* **Task to carry out**
Would you print all of the entries exactly, please, but without their pictures?

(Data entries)
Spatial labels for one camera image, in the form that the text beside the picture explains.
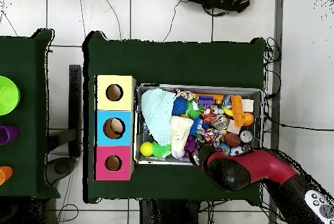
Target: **blue fuzzy ball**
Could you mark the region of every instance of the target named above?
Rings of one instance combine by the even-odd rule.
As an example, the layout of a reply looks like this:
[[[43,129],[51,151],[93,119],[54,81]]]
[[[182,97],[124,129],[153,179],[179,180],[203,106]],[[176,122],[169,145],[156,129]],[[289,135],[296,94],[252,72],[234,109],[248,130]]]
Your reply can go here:
[[[196,136],[197,127],[198,127],[198,124],[200,124],[201,119],[198,116],[197,118],[194,118],[193,120],[194,120],[194,123],[192,124],[192,127],[190,128],[189,134],[192,136]]]
[[[180,114],[184,114],[187,111],[187,108],[187,100],[182,96],[179,96],[174,100],[172,115],[179,116]]]

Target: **orange toy block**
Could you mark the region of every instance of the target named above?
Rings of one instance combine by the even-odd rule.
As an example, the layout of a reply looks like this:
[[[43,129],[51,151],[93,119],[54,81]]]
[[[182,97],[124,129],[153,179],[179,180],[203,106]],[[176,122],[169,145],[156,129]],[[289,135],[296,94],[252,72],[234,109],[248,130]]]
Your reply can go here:
[[[198,100],[199,96],[211,96],[215,100],[215,104],[222,104],[222,99],[224,98],[223,95],[215,95],[215,94],[208,94],[208,93],[197,93],[196,99]]]
[[[245,119],[243,118],[243,103],[240,95],[232,95],[232,112],[235,126],[243,126]]]

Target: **purple toy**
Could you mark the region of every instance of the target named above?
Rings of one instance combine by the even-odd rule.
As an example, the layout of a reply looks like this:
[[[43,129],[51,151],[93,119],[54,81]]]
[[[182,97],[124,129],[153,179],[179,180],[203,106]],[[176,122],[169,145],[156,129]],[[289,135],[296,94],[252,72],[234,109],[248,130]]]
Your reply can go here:
[[[185,143],[185,155],[189,157],[189,152],[193,152],[196,148],[196,139],[193,136],[188,136],[188,139]]]
[[[215,100],[212,96],[206,96],[206,95],[199,95],[198,96],[198,104],[200,106],[211,106],[215,103]]]

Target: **green tablecloth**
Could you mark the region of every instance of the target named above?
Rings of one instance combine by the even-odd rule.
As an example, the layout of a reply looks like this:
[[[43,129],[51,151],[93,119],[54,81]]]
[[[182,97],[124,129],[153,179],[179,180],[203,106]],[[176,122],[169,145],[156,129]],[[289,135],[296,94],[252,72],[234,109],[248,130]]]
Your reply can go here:
[[[0,125],[17,126],[20,136],[0,146],[0,165],[14,169],[0,186],[0,196],[58,197],[44,178],[46,160],[46,49],[52,30],[39,29],[31,38],[0,37],[0,75],[19,87],[21,99]]]
[[[159,43],[106,40],[100,32],[91,32],[83,44],[83,107],[89,112],[84,116],[84,199],[249,199],[259,204],[259,184],[238,192],[221,191],[196,167],[136,165],[130,181],[93,181],[94,75],[132,75],[137,84],[263,89],[264,48],[263,39]]]

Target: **light blue cloth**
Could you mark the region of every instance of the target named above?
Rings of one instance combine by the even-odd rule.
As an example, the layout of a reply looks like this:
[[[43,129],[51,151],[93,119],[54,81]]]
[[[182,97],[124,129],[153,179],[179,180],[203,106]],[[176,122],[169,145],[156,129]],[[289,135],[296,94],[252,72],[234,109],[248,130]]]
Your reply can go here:
[[[149,132],[161,146],[172,142],[172,132],[170,129],[170,118],[175,93],[162,89],[149,89],[142,95],[142,113]]]

* **Solution for this task**
Spatial labels for one camera image, in the form that the text beside the picture explains.
Target: **blue fuzzy ball**
Could you mark the region of every instance of the target named above?
Rings of one instance combine by the even-odd rule.
As an example, the layout of a reply looks like this:
[[[43,129],[51,151],[93,119],[54,81]]]
[[[182,97],[124,129],[153,179],[179,180],[203,106]],[[176,122],[169,145],[156,129]],[[289,135],[296,94],[252,72],[234,109],[248,130]]]
Your reply can go here:
[[[196,136],[197,127],[198,127],[198,124],[200,124],[201,119],[198,116],[197,118],[194,118],[193,120],[194,120],[194,123],[192,124],[192,127],[190,128],[189,134],[192,136]]]
[[[180,114],[184,114],[187,111],[187,108],[187,100],[182,96],[179,96],[174,100],[172,115],[179,116]]]

Target: **orange toy block**
Could you mark the region of every instance of the target named above?
Rings of one instance combine by the even-odd rule.
As an example, the layout of a reply looks like this:
[[[43,129],[51,151],[93,119],[54,81]]]
[[[182,97],[124,129],[153,179],[179,180],[203,106]],[[176,122],[169,145],[156,129]],[[289,135],[296,94],[252,72],[234,109],[248,130]]]
Your reply can go here:
[[[198,100],[199,96],[211,96],[215,100],[215,104],[222,104],[222,99],[224,98],[223,95],[215,95],[215,94],[208,94],[208,93],[197,93],[196,99]]]
[[[245,119],[243,118],[243,103],[240,95],[232,95],[232,112],[235,126],[243,126]]]

Target: **purple toy**
Could you mark the region of every instance of the target named above?
Rings of one instance combine by the even-odd rule.
As an example, the layout of a reply looks like this:
[[[43,129],[51,151],[93,119],[54,81]]]
[[[182,97],[124,129],[153,179],[179,180],[203,106]],[[176,122],[169,145],[156,129]],[[289,135],[296,94],[252,72],[234,109],[248,130]]]
Your reply can go here:
[[[185,143],[185,155],[189,157],[189,152],[193,152],[196,148],[196,139],[193,136],[188,136],[188,139]]]
[[[215,100],[212,96],[206,96],[206,95],[199,95],[198,96],[198,104],[200,106],[211,106],[215,103]]]

Target: **green tablecloth**
Could you mark the region of every instance of the target named above?
Rings of one instance combine by the even-odd rule.
As an example, the layout of a reply looks like this:
[[[43,129],[51,151],[93,119],[54,81]]]
[[[182,97],[124,129],[153,179],[179,180],[203,106]],[[176,122],[169,145],[156,129]],[[289,135],[296,94],[252,72],[234,109],[248,130]]]
Your reply can go here:
[[[0,125],[17,126],[20,136],[0,146],[0,165],[14,169],[0,186],[0,196],[58,197],[44,178],[46,160],[46,49],[52,30],[39,29],[31,38],[0,37],[0,75],[19,87],[21,99]]]
[[[159,43],[106,40],[100,32],[91,32],[83,44],[83,107],[89,112],[84,116],[84,199],[249,199],[259,204],[259,184],[238,192],[221,191],[196,167],[136,165],[130,181],[93,181],[94,75],[132,75],[137,84],[263,89],[264,48],[263,39]]]

Target: **light blue cloth**
Could you mark the region of every instance of the target named above?
Rings of one instance combine by the even-odd rule.
As an example, the layout of a reply looks like this:
[[[43,129],[51,151],[93,119],[54,81]]]
[[[182,97],[124,129],[153,179],[179,180],[203,106]],[[176,122],[169,145],[156,129]],[[289,135],[296,94],[252,72],[234,109],[248,130]]]
Your reply can go here:
[[[149,132],[161,146],[172,142],[172,132],[170,129],[170,118],[175,93],[162,89],[149,89],[142,95],[142,113]]]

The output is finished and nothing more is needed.